▶ Work to be completed:
Where the records below show a line containing "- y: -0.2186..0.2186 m", start copying; end with the line containing "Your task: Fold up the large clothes", and copy it too.

[Opening Data shown section]

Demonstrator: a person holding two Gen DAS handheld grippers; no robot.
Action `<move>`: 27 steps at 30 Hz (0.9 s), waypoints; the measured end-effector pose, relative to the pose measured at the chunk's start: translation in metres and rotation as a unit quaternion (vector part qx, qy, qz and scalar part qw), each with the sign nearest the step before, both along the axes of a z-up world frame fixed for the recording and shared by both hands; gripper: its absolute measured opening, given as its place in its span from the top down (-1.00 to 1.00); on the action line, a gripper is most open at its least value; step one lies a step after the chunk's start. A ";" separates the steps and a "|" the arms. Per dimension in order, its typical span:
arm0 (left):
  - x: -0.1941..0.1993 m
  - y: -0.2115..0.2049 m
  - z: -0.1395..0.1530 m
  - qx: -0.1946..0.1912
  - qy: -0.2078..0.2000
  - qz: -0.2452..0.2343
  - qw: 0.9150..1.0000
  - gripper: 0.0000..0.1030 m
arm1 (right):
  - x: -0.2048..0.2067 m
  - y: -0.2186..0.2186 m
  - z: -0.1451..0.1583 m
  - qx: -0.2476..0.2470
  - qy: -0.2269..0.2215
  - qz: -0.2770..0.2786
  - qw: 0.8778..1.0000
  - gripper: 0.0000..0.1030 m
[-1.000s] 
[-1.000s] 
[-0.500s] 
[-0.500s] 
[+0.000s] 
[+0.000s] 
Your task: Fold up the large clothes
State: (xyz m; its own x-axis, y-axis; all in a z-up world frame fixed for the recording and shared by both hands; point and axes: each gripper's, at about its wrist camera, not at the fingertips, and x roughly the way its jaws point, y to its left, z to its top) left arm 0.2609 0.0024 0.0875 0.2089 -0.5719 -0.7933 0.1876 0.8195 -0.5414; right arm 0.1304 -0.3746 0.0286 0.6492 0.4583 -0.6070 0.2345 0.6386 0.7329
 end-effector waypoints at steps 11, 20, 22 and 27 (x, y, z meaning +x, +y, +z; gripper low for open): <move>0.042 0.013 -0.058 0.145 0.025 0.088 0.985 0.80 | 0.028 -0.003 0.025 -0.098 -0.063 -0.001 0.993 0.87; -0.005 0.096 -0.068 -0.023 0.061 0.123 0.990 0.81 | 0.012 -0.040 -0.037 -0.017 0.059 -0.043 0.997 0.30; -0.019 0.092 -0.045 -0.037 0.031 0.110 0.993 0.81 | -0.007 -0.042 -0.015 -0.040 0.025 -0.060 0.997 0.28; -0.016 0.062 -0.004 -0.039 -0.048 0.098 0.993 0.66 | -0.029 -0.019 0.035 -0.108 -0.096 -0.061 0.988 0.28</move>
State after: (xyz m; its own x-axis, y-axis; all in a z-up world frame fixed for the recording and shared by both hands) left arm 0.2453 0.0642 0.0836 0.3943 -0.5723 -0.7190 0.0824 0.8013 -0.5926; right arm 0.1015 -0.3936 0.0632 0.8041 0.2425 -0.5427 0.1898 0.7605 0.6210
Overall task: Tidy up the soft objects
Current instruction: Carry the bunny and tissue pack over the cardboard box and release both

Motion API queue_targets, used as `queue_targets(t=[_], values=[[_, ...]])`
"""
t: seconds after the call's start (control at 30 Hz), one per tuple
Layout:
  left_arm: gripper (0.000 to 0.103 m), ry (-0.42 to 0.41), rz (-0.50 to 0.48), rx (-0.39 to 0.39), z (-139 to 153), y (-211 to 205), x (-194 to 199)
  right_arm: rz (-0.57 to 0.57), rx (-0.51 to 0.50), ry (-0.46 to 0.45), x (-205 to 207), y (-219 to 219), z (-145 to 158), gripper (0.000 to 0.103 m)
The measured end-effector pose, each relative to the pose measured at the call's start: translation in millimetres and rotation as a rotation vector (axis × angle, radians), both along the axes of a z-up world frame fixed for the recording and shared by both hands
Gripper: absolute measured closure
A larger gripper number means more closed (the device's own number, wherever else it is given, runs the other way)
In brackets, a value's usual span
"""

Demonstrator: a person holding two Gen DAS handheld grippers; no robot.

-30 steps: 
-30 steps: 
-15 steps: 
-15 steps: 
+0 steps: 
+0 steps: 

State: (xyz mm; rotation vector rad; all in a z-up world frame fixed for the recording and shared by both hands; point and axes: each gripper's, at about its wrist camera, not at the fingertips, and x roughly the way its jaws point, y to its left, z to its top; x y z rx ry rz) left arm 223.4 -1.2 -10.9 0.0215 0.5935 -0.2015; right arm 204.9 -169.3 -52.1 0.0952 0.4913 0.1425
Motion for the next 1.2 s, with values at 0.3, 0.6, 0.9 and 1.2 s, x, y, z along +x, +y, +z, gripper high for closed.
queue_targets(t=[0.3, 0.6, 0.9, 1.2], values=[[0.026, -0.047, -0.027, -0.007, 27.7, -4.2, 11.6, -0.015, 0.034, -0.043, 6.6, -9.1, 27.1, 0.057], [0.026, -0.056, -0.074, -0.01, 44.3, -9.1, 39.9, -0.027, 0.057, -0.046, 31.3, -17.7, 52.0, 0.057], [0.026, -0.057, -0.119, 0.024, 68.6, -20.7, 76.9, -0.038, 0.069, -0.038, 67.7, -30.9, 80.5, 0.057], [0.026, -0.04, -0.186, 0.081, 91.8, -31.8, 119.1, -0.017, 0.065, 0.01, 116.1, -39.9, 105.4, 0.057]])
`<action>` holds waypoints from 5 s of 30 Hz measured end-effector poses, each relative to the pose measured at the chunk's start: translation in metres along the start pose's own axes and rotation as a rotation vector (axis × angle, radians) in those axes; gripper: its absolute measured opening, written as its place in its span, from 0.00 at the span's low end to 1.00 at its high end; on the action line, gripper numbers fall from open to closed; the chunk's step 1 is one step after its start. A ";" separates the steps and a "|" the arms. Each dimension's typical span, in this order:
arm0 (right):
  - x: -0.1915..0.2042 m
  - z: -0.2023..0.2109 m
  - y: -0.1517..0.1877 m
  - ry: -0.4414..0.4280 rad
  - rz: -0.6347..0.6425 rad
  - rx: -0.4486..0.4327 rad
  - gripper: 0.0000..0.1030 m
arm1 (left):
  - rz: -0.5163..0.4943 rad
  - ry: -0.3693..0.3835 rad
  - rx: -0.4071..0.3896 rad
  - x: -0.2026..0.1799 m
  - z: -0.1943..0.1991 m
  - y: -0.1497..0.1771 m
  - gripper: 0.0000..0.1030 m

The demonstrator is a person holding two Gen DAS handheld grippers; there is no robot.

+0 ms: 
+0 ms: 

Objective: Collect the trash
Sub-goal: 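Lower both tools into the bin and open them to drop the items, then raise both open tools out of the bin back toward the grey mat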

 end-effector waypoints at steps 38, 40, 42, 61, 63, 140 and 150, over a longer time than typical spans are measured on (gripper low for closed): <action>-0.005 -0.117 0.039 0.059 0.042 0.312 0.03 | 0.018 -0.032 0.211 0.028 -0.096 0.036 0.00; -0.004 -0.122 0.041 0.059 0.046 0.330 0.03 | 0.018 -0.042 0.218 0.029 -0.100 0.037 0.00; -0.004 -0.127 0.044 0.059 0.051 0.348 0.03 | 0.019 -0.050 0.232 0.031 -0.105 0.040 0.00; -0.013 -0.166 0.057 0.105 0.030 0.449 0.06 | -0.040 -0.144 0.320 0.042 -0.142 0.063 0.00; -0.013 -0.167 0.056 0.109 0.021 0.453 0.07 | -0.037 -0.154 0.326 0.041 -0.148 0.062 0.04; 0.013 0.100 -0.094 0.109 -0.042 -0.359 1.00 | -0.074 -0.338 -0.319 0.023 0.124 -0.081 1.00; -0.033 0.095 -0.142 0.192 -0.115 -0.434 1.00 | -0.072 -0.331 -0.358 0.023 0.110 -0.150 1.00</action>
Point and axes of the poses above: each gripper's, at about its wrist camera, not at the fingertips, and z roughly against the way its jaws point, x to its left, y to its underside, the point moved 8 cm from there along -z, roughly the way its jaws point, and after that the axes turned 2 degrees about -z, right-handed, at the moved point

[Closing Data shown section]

▶ Solution for this task:
  - y: -0.2186..0.2186 m
  - z: -0.1451..0.1583 m
  - qx: -0.2476..0.2470
  - qy: -0.2269..0.2215
  - qz: -0.2770..0.2786
  - qw: 0.8778..1.0000
  - gripper: 0.0000..0.1030 m
[-1.000s] 
[-1.000s] 
[-0.500s] 
[-0.500s] 
[+0.000s] 
[+0.000s] 
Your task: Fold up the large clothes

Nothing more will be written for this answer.